▶ **ACTIVITY**
Below are records; count the lines among them that include the string "right", and state only the number.

[Records excerpted from a collection]
_____
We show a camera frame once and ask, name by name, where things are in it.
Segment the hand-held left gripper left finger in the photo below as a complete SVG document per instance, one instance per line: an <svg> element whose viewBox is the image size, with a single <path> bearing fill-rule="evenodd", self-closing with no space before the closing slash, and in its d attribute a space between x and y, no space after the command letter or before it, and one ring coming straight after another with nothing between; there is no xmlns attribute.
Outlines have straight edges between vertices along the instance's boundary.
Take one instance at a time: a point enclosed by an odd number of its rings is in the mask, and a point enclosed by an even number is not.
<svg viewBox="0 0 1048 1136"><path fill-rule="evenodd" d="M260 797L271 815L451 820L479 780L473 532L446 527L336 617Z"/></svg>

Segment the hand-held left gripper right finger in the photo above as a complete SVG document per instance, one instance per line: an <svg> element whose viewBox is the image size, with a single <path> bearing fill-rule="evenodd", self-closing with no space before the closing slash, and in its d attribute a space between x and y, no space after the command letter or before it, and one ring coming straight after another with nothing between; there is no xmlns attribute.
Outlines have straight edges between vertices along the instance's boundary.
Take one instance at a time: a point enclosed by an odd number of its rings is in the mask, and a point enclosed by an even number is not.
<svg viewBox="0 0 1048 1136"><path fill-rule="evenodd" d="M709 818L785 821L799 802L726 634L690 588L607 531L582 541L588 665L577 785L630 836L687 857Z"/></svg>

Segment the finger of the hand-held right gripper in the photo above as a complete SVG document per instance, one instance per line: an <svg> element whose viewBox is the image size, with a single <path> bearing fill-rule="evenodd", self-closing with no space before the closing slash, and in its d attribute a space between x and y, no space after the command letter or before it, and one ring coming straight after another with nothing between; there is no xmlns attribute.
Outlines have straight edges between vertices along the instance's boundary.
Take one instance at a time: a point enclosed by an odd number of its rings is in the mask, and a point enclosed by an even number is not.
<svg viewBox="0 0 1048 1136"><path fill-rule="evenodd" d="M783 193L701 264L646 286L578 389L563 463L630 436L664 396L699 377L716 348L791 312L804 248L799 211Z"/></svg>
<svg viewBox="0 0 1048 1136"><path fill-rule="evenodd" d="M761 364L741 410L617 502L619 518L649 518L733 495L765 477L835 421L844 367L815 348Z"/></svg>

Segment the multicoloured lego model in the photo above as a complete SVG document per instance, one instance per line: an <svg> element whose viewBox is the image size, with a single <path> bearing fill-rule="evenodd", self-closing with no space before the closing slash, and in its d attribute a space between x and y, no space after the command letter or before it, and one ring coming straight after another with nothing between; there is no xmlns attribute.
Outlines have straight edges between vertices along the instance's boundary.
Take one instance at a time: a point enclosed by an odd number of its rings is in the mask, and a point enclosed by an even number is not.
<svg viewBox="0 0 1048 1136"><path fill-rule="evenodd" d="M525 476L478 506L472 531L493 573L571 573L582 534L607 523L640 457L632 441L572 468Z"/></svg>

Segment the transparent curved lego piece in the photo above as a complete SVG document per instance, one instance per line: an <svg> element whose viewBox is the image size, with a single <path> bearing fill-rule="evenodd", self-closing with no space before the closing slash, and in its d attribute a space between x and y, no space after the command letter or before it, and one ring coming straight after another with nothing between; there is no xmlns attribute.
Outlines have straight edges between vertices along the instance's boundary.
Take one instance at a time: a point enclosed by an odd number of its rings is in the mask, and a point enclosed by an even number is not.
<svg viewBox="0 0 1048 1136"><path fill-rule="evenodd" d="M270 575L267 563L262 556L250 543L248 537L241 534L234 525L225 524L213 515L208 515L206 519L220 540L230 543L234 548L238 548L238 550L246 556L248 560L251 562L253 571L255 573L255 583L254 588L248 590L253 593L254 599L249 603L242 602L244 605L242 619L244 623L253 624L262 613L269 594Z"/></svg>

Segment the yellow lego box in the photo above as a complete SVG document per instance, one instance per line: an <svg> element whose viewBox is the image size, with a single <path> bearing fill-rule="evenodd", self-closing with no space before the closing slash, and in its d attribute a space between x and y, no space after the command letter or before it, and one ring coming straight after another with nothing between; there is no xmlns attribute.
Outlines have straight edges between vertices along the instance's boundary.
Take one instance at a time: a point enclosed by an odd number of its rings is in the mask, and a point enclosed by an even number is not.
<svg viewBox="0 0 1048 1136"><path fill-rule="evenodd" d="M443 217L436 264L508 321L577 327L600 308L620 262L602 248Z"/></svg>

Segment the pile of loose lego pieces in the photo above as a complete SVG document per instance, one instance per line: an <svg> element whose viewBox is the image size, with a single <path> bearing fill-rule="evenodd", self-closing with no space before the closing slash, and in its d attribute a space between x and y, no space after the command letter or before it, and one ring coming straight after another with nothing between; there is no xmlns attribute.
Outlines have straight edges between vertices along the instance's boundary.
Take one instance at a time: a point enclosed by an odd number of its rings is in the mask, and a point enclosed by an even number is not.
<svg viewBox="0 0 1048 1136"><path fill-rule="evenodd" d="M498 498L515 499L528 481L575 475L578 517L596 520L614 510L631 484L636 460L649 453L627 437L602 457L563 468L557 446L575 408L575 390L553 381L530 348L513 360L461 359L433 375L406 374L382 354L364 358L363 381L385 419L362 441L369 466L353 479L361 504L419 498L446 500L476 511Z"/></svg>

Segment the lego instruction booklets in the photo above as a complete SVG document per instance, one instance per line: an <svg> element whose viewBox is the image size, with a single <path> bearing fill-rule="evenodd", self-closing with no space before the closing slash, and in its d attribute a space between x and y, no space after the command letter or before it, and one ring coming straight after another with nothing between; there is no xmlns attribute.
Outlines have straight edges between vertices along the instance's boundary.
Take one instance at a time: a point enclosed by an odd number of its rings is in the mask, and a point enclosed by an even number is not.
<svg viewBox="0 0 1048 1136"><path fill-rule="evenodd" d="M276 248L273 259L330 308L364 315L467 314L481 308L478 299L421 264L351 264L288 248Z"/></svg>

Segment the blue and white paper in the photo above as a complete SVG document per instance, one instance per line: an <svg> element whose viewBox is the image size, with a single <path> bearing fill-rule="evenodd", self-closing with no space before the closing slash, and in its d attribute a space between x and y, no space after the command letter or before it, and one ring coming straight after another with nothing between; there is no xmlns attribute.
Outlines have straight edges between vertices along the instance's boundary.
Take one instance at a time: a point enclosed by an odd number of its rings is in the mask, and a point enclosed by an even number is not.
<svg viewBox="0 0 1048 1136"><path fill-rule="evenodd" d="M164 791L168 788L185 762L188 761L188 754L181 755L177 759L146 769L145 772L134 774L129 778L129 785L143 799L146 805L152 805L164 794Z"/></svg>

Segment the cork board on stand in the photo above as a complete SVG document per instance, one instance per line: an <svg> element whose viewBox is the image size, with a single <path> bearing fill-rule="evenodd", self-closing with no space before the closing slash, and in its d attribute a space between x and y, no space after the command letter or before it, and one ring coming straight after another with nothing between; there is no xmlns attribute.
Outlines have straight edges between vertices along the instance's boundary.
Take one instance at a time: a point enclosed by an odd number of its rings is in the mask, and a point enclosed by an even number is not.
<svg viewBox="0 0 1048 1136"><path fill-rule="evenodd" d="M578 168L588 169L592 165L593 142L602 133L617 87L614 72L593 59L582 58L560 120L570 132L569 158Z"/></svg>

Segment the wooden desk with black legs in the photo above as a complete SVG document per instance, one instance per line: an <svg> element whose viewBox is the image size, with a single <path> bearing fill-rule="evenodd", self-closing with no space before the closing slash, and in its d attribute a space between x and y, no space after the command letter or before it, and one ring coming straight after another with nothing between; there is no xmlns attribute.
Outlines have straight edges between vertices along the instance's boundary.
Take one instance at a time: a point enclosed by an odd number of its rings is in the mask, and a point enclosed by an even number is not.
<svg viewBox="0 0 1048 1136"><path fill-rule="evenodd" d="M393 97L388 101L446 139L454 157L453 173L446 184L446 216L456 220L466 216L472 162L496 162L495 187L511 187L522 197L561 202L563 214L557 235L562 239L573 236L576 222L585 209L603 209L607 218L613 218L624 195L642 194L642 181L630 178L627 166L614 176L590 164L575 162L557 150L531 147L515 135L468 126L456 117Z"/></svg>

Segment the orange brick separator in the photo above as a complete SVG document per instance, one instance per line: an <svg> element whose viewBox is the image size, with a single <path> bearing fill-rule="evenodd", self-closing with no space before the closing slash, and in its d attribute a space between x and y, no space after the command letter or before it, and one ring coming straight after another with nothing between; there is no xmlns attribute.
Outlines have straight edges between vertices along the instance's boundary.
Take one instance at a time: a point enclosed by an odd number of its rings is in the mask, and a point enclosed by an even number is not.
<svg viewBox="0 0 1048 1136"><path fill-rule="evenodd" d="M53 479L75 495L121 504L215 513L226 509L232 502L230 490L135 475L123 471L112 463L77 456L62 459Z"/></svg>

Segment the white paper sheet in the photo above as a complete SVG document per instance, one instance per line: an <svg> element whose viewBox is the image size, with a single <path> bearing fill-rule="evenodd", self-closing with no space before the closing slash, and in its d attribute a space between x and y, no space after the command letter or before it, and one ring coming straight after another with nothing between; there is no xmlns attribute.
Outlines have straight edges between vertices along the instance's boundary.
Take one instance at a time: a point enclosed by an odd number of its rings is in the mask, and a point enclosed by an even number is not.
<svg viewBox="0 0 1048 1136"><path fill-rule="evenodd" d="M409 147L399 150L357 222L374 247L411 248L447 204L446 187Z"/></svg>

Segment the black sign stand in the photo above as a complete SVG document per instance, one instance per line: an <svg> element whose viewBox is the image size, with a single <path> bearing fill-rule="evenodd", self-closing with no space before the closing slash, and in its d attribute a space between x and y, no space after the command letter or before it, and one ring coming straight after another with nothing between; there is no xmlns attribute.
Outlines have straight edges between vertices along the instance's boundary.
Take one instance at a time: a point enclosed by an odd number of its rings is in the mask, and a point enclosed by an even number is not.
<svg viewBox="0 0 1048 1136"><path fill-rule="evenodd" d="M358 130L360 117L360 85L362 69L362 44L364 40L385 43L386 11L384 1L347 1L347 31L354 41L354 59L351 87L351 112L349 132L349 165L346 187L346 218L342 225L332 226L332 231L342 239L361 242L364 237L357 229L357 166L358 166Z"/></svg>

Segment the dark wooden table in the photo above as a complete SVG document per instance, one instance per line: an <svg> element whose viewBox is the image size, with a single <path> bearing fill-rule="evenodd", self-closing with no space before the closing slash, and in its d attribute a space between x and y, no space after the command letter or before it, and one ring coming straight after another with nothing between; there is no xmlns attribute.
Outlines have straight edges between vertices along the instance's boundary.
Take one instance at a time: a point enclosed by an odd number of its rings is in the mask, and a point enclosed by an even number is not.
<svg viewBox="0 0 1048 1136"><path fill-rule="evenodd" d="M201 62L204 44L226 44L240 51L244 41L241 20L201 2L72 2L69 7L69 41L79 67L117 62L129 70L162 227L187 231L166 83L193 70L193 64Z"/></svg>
_____
▶ **FINAL ANSWER**
2